But something had gone wrong. He had caught his foot as he pushed off the tree... this snag had sent him spinning. And before he could let go of the rope, his torso slammed against the second tree.
It sounded like a gunshot.
And he fell into the water.
We all paused.
He came up out of the water, heaving and spitting.
Liza and Kayla ran to him, while Caleb and I stood back... a little stunned.
Isaac's shoulder was bleeding. The breath had been knocked out of his lungs and he couldn't stand up. Everyone else at the watering hole had paused, holding their own breath. Then unwanted advice came tumbling out of their mouths. Caleb and I went down to the water's edge where Isaac sat.
Caleb started to get pissed.
He yelled at Liza.
He shot me a dirty look.
We picked up Isaac and his stuff, and began walking barefoot back to the car.
Five minutes in the Gorge.
Caleb cussed and fumed and barked.
Isaac nodded off in the front seat, muttering something about fluid in his lungs. Kayla tried to keep him awake as we made phone calls to Molly and Craig and Clark Regional.

Six hours later, Isaac has been transfered to UK for seven broken ribs and a collapsed lung. Caleb has continued to yell and blame.
Isaac is supposed to get married on Saturday and be deported for basic training in less than three weeks.
Liza called me later... amidst all the confusion and chaos.
I remembered my words. "This just might be a good day."

I am alone now. Everyone's out on a date, at their parents' house, or far far away. I went driving earlier and saw a fox. He stood in the middle of the road... tall and skinny and curious. I slowed my car down, wondering if somehow I could get a picture of him. He looked at me, cocked his head, and dashed for the brush on the side of the road.
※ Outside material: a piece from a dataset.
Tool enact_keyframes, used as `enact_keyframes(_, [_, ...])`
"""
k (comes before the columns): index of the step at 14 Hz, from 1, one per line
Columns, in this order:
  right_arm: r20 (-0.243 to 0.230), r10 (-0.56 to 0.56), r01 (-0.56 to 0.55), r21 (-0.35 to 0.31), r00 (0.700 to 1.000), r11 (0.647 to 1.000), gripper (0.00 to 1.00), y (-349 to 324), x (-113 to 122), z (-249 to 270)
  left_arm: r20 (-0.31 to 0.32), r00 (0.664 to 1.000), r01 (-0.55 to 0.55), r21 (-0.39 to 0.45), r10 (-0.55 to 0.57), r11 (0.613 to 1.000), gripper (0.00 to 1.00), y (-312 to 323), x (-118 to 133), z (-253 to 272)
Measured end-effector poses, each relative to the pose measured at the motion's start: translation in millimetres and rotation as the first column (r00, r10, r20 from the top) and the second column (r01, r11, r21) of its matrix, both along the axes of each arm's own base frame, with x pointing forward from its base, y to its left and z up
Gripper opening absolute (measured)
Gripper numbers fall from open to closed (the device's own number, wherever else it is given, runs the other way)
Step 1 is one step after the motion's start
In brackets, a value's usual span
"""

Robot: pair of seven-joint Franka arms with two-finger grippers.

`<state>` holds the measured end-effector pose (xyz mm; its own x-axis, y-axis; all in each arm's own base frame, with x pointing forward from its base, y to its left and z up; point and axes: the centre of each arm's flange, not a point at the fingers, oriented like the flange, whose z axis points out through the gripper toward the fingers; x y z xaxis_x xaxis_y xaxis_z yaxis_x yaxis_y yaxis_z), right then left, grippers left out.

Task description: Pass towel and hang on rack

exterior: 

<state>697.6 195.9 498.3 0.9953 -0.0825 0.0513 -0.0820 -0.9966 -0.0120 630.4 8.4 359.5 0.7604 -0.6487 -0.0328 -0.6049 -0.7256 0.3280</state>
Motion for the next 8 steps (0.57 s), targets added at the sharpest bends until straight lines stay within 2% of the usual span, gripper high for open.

When I drove back later... he was there again. I pulled my car into neutral and sat in the road waiting for him to move. With a flick of his tail he was gone again...

The fox reminds me of Caleb.

Happy Labor Day.

a bird's eye view

I didn't get but maybe an hour of sleep last night.
The dogs kept licking my face. I couldn't get comfortable enough to sleep.
It was cold.
I was lonely.
These were things I probably could have fixed.
Put the dogs in the crate. Suck it up and get into the bed instead of laying on the couch. Change the thermostat.

Yesterday was just a bad day.
It was a beautiful day. But it was a bad day.
But I've realized that having a dog is highly overrated (I like the idea of having a dog. But cats are sounded pretty appealing at this point).
It's frustrating when you have a vision... an artistic eye... and you can't quite get anything to manifest the way you'd like.
When you feel reprimanded.
When you go home alone.
When the neighbors downstairs scream and slam doors and the chain lock jangles... sending shivers up your spine.
To top it all... strange allergies have made my eyes swell and I can't quit sneezing.
Allergies? Seriously?

It is Monday and I have the day off work. What the hell am I complaining about?
As I said before, I am into the very middle of things.
Being in the middle of things means that it is real and true... sometimes good, sometimes bad. Sometimes our visions flesh out. Sometimes they are crushed under the weight of reality.

I don't feel like I'm making much progress. Time is, certainly, not standing still. No, no. The neon lights are blurring and somebody has sent the hands of the clock spinning. Time's speeding by... I just don't feel like I'm progressing much. No evolving here.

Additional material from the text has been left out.